It wasn’t a mistake. I figured tuning it so that the bottom hole could be closed for F# would help with stabilization of the whistle (I keep my pinky on the whistle at all times, personally). I figured if the holes were far enough apart, keeping the bottom one closed for F# wouldn’t change much (try playing F# on a whistle with the bottom hole covered, and it’s only a tiny bit flat). But I guess I was wrong about this?
Anyway, if this did create an issue for tuning, I wouldn’t be opposed to a design where F# was played totally open.
It’s not valid to assume that the acoustic effect of a terminated (shorter) tube is the same as the effect of a longer tube with an open tone hole lattice
But it’s also not valid to assume they’d be any different, is it? What reason do you have to think the effect would be different? The open holes together make an effective tube length, and I’d think you could just shorten the tube to exactly whatever length that is. Once you have that tube length for G, I don’t see why the placement of the two tone holes would need to change at all to get A and B in tune. Maybe it would, but what I want to know is why it would and to what degree it would. And I’m also curious how you know it would. I guess it’s just hard to wrap my head around this.

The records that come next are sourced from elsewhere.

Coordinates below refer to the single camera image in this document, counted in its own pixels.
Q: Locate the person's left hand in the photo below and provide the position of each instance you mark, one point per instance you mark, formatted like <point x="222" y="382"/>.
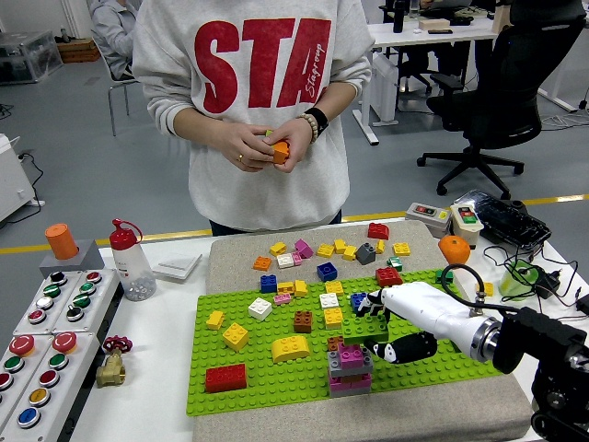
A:
<point x="299" y="138"/>

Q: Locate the person's right hand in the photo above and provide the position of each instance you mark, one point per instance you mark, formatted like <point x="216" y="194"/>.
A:
<point x="234" y="140"/>

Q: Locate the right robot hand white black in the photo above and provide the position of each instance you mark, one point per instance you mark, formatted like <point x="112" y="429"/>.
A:
<point x="428" y="308"/>

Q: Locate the large orange brick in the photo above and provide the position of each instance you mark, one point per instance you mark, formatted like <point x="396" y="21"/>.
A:
<point x="280" y="153"/>

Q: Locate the lime green long brick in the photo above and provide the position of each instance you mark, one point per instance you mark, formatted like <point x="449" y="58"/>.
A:
<point x="363" y="329"/>

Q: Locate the grey long brick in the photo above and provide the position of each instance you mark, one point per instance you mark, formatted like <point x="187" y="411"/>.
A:
<point x="333" y="364"/>

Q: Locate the grey base brick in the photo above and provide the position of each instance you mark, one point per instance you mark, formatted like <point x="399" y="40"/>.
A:
<point x="349" y="393"/>

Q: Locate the magenta long brick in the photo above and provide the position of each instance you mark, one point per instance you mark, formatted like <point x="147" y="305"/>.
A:
<point x="336" y="386"/>

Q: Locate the person's left forearm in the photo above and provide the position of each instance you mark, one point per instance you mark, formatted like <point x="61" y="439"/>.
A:
<point x="338" y="101"/>

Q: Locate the person's right forearm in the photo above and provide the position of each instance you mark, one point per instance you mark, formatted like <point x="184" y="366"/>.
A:
<point x="198" y="124"/>

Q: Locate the yellow toy brick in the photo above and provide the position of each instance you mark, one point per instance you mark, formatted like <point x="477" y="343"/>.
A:
<point x="215" y="320"/>
<point x="299" y="289"/>
<point x="489" y="289"/>
<point x="349" y="253"/>
<point x="278" y="249"/>
<point x="401" y="249"/>
<point x="285" y="288"/>
<point x="325" y="250"/>
<point x="334" y="288"/>
<point x="340" y="246"/>
<point x="333" y="318"/>

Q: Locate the blue toy brick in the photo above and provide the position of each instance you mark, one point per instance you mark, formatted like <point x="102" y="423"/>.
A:
<point x="269" y="284"/>
<point x="356" y="301"/>
<point x="327" y="271"/>

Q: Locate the green baseplate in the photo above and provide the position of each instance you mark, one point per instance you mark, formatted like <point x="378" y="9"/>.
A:
<point x="209" y="347"/>

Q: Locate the black smartwatch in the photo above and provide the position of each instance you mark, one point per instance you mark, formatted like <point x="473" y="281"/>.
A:
<point x="319" y="117"/>

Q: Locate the dark green brick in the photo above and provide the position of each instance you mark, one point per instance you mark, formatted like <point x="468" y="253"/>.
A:
<point x="439" y="276"/>

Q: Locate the red square brick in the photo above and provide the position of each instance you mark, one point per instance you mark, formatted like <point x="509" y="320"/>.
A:
<point x="389" y="277"/>

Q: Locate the green and white brick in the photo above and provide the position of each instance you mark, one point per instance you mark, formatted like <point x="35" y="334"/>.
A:
<point x="395" y="264"/>

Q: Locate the orange fruit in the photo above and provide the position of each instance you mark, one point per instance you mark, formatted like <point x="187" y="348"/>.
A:
<point x="454" y="252"/>

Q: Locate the narrow yellow brick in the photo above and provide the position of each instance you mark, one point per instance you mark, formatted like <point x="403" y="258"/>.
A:
<point x="379" y="247"/>

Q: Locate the magenta square brick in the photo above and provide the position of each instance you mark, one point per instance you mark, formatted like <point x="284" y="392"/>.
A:
<point x="349" y="355"/>

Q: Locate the red curved brick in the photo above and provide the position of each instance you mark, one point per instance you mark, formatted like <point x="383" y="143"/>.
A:
<point x="378" y="231"/>

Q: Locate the white computer tower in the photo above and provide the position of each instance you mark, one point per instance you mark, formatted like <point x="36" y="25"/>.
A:
<point x="385" y="92"/>

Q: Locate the brown square brick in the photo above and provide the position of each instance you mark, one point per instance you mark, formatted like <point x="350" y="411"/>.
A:
<point x="303" y="322"/>
<point x="334" y="344"/>

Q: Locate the small pink brick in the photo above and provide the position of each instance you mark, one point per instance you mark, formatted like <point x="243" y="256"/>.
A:
<point x="298" y="259"/>

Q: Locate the black power adapter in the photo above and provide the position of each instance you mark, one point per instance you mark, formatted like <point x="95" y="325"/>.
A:
<point x="547" y="283"/>

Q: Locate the small orange brick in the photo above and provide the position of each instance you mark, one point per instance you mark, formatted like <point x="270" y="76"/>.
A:
<point x="262" y="264"/>

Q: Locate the white square panel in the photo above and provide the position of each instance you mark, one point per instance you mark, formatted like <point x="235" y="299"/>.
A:
<point x="177" y="267"/>

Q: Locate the yellow curved brick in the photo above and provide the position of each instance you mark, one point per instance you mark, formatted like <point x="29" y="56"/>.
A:
<point x="290" y="349"/>

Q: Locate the pink flat brick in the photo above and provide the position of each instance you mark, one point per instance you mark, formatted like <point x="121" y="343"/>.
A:
<point x="283" y="300"/>

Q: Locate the black plug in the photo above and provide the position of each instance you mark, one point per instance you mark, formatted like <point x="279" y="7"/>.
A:
<point x="583" y="305"/>

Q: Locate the grey-brown mat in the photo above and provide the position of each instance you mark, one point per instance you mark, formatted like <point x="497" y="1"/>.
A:
<point x="322" y="423"/>

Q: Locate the black bottle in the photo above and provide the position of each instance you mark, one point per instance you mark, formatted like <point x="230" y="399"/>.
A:
<point x="400" y="18"/>

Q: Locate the squeeze bottle red cap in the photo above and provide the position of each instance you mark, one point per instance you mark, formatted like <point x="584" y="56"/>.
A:
<point x="131" y="262"/>

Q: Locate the seated person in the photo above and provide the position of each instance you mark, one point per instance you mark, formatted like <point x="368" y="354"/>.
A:
<point x="110" y="37"/>

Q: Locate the white desk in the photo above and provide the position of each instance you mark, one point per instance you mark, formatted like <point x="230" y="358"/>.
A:
<point x="557" y="98"/>
<point x="437" y="39"/>

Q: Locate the wooden box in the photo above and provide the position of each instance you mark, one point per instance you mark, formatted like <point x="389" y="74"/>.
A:
<point x="432" y="24"/>

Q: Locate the black phone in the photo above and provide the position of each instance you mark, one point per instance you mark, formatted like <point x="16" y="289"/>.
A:
<point x="441" y="31"/>

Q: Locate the wooden pallet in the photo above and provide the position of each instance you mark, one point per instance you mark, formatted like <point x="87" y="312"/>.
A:
<point x="80" y="51"/>

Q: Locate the grey block base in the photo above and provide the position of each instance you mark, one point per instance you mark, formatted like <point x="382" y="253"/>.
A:
<point x="87" y="262"/>

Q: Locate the large yellow square brick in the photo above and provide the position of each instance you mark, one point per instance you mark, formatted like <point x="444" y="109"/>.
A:
<point x="235" y="337"/>

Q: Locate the orange cylinder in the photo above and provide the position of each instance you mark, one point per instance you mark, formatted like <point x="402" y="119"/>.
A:
<point x="62" y="241"/>

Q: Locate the black office chair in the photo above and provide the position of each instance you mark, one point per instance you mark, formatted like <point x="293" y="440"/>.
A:
<point x="506" y="106"/>

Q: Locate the grey four-button box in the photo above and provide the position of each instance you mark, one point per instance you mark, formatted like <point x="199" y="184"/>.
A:
<point x="46" y="304"/>
<point x="92" y="299"/>

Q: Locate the red long brick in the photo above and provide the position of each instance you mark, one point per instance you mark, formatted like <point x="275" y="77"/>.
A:
<point x="225" y="378"/>

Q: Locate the clear plastic crate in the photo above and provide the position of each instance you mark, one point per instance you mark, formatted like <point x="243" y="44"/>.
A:
<point x="27" y="60"/>

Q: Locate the white cabinet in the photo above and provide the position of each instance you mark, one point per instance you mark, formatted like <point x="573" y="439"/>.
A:
<point x="14" y="184"/>

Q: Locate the brass valve red handwheel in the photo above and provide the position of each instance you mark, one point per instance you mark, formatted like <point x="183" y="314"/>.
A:
<point x="110" y="370"/>

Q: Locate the grey emergency-stop button box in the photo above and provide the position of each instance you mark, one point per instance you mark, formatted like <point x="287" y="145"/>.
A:
<point x="27" y="364"/>
<point x="69" y="368"/>

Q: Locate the white switch box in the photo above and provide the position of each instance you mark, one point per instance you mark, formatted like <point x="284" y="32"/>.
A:
<point x="467" y="230"/>

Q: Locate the grey switch box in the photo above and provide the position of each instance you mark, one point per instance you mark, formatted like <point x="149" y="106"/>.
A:
<point x="425" y="221"/>

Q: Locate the metal frame chair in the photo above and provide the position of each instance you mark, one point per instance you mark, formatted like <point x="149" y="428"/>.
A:
<point x="122" y="84"/>

To be clear, I’m mainly talking about getting A and B in tune in one octave here, not about the octave spread thing you discussed later on. What I’m asking is this: at least in the first octave, why exactly would A and B be tuned differently if the whistle was simply shorter vs. if the whistle had open tone holes below it? Do you have a physical explanation for this, or have you simply tested this specific thing out and found it to be the case? If you’ve tested it, fair enough. I’ll shut up about it. ![]()
What we are saying isn’t about octave spread.
What I mean by octave spread is exactly what you’re talking about: a given note’s tuning in the second octave vs. its tuning in the first.
Anyway, I appreciate your explanation of the octave spread thing, because that part does seem to make sense. But I still wonder how much of an issue this is. I guess I’ll have to test it out some time.
Right, that would be a more valid strategy if you want to try to just blindly use the same tone hole locations and sizes, but you are still basically a tone hole short if you want to use two fingers (i.e., a thumb and pinky) to do the same work that three fingers normally do in playing G, A, B and Cnat.
Well, right. That’s a good point. I suppose we could nix the Cnat idea if getting that to work isn’t possible. If we did that, the only tone hole we’d be missing is the top one, and that one is closed for all notes but C/C#, so it shouldn’t affect any other notes significantly.